▸ **Exercise**: When you reach the line in the data below that contains "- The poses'", please start repeating lines exactly, and stop after the line that contains "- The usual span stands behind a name", repeating nothing else.

▸ **Provided material**:
-------------------------

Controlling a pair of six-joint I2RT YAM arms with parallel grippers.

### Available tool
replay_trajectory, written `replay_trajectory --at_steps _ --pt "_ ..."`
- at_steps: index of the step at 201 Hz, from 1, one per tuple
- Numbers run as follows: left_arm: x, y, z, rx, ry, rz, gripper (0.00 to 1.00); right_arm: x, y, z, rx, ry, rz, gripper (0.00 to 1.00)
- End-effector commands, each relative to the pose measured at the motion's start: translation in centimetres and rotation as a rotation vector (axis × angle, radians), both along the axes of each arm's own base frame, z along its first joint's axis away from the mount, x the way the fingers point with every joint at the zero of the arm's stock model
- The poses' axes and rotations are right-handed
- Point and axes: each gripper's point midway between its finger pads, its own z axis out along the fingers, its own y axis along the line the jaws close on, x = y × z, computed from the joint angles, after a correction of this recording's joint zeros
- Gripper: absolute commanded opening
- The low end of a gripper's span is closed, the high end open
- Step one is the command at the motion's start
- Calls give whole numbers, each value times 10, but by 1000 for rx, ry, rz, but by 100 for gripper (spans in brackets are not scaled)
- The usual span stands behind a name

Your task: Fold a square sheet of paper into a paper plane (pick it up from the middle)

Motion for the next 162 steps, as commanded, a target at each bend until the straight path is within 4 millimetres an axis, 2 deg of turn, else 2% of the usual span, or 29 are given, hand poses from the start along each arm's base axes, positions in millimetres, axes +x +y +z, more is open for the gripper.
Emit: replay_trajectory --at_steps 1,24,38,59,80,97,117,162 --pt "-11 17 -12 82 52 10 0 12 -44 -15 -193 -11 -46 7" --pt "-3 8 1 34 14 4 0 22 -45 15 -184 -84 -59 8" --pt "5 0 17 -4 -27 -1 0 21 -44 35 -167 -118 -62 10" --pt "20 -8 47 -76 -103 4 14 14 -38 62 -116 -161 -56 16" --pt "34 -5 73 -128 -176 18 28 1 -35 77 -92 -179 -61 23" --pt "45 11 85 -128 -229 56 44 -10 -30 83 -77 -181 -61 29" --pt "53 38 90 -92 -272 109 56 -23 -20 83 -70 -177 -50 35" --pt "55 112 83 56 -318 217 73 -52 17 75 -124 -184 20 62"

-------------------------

▸ **Solution below**:
- The poses' axes and rotations are right-handed
- Point and axes: each gripper's point midway between its finger pads, its own z axis out along the fingers, its own y axis along the line the jaws close on, x = y × z, computed from the joint angles, after a correction of this recording's joint zeros
- Gripper: absolute commanded opening
- The low end of a gripper's span is closed, the high end open
- Step one is the command at the motion's start
- Calls give whole numbers, each value times 10, but by 1000 for rx, ry, rz, but by 100 for gripper (spans in brackets are not scaled)
- The usual span stands behind a name

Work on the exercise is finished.